[Data items]
****
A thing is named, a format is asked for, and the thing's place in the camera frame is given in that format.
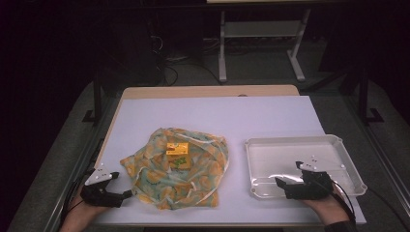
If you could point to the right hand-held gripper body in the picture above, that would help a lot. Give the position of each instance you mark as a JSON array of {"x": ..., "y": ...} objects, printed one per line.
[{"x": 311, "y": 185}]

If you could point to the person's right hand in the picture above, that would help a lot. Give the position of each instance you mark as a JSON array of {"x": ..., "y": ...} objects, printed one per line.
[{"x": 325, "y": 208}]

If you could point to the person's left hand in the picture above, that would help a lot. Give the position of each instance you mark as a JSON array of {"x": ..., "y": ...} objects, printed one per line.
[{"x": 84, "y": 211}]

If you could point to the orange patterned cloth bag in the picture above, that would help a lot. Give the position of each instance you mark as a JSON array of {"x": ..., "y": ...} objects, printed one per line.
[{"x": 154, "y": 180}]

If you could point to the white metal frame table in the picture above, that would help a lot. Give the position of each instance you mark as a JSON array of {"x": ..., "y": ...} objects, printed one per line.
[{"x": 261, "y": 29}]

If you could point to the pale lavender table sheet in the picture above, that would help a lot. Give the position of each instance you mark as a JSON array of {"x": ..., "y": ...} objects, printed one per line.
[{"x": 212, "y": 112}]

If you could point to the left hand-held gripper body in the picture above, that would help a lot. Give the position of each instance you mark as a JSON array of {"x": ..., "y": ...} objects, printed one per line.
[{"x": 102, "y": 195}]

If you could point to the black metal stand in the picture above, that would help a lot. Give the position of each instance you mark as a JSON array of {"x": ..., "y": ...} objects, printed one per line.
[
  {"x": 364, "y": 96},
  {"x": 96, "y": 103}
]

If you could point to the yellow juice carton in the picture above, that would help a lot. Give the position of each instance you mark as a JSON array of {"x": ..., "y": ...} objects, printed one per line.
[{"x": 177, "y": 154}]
****
#### [EXERCISE DETAILS]
Your copy should match the records above exactly, apart from the pictures, which stay out.

#### [WRITTEN REPLY]
A thing is named, a format is asked for, and the thing's place in the camera frame is given in that format.
If you could point to the right hand-held gripper body in the picture above, that would help a lot. Give the position of each instance you mark as a JSON array of {"x": ..., "y": ...} objects, printed one per line.
[{"x": 311, "y": 185}]

If you could point to the person's right hand in the picture above, that would help a lot. Give the position of each instance you mark as a JSON array of {"x": ..., "y": ...} objects, printed one per line.
[{"x": 325, "y": 208}]

If you could point to the person's left hand in the picture above, that would help a lot. Give the position of each instance you mark as a JSON array of {"x": ..., "y": ...} objects, printed one per line.
[{"x": 84, "y": 211}]

If you could point to the orange patterned cloth bag in the picture above, that would help a lot. Give the position of each instance you mark as a JSON array of {"x": ..., "y": ...} objects, printed one per line.
[{"x": 154, "y": 180}]

If you could point to the white metal frame table in the picture above, that would help a lot. Give the position of each instance you mark as a JSON array of {"x": ..., "y": ...} objects, printed one per line.
[{"x": 261, "y": 29}]

If you could point to the pale lavender table sheet in the picture above, that would help a lot. Give the position of each instance you mark as a JSON array of {"x": ..., "y": ...} objects, printed one per line.
[{"x": 212, "y": 112}]

If you could point to the left hand-held gripper body in the picture above, that would help a lot. Give the position of each instance you mark as a JSON array of {"x": ..., "y": ...} objects, printed one per line.
[{"x": 102, "y": 195}]

If you could point to the black metal stand in the picture above, that would help a lot. Give the position of each instance you mark as a JSON array of {"x": ..., "y": ...} objects, printed one per line.
[
  {"x": 364, "y": 96},
  {"x": 96, "y": 103}
]

If you could point to the yellow juice carton in the picture above, that would help a lot. Give the position of each instance you mark as a JSON array of {"x": ..., "y": ...} objects, printed one per line.
[{"x": 177, "y": 154}]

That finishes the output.